Single by YG featuring Nipsey Hussle

from the album Still Brazy
- Released: March 30, 2016
- Recorded: 2016
- Genre: Political hip-hop
- Length: 3:46
- Label: 400; CTE; Def Jam;
- Songwriters: Keenon Jackson; Ermias Asghedom; Samuel Ahana; Steve-O Carless; Oscar Jackson;
- Producer: DJ Swish

YG singles chronology
| "Twist My Fingaz" (2015) | "FDT" (2016) | "Why You Always Hatin?" (2016) |

Nipsey Hussle singles chronology
| "Do the Damn Thang" (2016) | "FDT" (2016) | "Dope" (2016) |

Music video
- "FDT" on YouTube

= FDT (song) =

2016 single by YG featuring Nipsey Hussle

"FDT" (also known by its uncensored full title "Fuck Donald Trump") is a protest song by American rapper YG featuring American rapper Nipsey Hussle, and is the second single from YG's second studio album Still Brazy. The song is a criticism of the policies of the Republican candidate in the 2016 US presidential election, Donald Trump, who would eventually win the 2016 presidential election.

==Recording==
According to the rappers, the track was recorded in about an hour, and was inspired by Hussle's positive experience of working with Mexican immigrants to the US. It begins with soundbites from several black protesters who were ejected from a Trump rally in Valdosta, Georgia.

In April 2016, the LAPD shut down a video shoot for the song being filmed on the corner of Crenshaw Boulevard and 71st Street in South Los Angeles following a tip-off. There were no arrests, and a police spokesman later said there was no evidence of violence. Footage from the police raid was included in the final video.

According to YG, the US Secret Service attempted to halt the album's release because of the lyrical content of this song, but were unsuccessful, though a portion of the track was "blanked" before release. YG considered dropping the track from the album, worrying it would not be released, but was persuaded by producer Steve-O Carless to keep it. The track as released has gaps where controversial lines were removed.

The track contains a sample of "Somethin' To Ride To (Fonky Expedition)" by The Conscious Daughters.

==Reception==
The track became increasingly popular throughout 2016. YG called his summer tour to promote Still Brazy the "Fuck Donald Trump Tour" and the song was remixed by G-Eazy and Macklemore, featuring new verses criticizing Trump's comments on banning Muslims from the US. Following the election, which saw Trump become president-elect, YG performed the song as the closing number in his set at the 2016 Camp Flog Gnaw Carnival to a positive reception.
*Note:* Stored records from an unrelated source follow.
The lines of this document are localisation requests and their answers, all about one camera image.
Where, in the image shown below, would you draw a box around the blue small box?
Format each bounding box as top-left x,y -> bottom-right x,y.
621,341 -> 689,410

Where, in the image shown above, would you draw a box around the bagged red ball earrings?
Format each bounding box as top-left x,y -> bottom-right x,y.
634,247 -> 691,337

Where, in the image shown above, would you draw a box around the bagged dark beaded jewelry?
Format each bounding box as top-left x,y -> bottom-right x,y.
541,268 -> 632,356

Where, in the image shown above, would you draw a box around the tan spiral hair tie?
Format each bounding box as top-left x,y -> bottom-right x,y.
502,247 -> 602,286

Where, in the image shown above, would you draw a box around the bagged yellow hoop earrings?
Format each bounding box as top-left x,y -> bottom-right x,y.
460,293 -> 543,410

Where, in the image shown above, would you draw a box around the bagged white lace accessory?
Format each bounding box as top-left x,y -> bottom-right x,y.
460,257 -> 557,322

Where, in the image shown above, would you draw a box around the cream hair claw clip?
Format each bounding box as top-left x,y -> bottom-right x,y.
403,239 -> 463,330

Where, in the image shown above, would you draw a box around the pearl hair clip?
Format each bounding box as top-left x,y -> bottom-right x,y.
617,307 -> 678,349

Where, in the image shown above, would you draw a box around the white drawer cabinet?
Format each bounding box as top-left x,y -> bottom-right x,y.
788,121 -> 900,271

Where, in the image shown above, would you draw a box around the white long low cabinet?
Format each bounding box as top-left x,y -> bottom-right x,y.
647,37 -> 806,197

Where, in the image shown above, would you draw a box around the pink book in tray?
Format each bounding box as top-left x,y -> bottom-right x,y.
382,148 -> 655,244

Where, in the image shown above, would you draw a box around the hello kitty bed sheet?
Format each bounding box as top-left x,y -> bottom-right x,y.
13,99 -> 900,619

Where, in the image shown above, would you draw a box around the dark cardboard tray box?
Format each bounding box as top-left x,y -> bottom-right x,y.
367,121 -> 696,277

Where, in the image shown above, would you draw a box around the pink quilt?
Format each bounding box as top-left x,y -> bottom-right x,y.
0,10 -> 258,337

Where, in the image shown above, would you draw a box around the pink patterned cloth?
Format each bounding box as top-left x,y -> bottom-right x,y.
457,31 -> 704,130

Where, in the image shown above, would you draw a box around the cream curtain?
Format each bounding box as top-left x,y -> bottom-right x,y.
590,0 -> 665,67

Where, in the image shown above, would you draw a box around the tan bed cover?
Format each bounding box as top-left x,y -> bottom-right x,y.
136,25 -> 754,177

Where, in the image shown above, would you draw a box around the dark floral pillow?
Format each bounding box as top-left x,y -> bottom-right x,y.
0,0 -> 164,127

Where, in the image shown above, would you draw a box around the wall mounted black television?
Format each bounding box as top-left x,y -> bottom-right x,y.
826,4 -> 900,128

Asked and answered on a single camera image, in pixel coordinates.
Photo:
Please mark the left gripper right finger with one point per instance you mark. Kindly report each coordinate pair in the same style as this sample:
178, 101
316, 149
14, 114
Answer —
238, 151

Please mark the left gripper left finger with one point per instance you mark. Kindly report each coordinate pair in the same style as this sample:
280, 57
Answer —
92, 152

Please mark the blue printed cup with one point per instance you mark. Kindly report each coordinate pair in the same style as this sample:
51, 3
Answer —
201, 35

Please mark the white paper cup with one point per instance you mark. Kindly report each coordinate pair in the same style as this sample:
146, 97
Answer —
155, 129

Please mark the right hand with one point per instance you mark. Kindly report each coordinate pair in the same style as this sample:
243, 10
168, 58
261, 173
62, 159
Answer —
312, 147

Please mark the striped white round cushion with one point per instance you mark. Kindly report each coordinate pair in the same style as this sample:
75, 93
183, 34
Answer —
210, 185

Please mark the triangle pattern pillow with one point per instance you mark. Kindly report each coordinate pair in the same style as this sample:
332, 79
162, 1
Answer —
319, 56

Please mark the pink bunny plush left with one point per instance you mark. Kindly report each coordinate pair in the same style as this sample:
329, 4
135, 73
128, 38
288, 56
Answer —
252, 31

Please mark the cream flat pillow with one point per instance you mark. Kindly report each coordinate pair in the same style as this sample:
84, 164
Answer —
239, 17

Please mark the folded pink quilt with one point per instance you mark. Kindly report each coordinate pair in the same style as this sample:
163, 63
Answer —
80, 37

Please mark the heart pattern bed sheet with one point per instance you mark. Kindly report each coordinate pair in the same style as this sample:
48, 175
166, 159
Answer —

The Los Angeles Times described "FDT" as, "the most prophetic, wrathful and unifying protest song of 2016."

In early 2019, YG announced he planned to record another Trump-related diss song as a follow-up.

In October 2020, a 44-year-old Texas man was filmed punching an anti-Trump protester who was playing the "FDT" song outside of a convenience store in Denton, Texas. The man who threw the punch was arrested.

On November 7, 2020, the song topped the iTunes charts after Joe Biden defeated Trump in the 2020 United States presidential election.

=="FDT Part 2"==

On August 16, 2016, YG released "FDT Part 2", a sequel to "FDT" featuring G Eazy and Macklemore.

==Charts==

| Chart (2016) | Peak position |
|---|---|
| US Bubbling Under Hot 100 (Billboard) | 10 |
| US Hot R&B/Hip-Hop Songs (Billboard) | 50 |

==Certifications==

| Region | Certification | Certified units/sales |
| United States (RIAA) | Gold | 500,000^{‡} |
^{‡} Sales+streaming figures based on certification alone.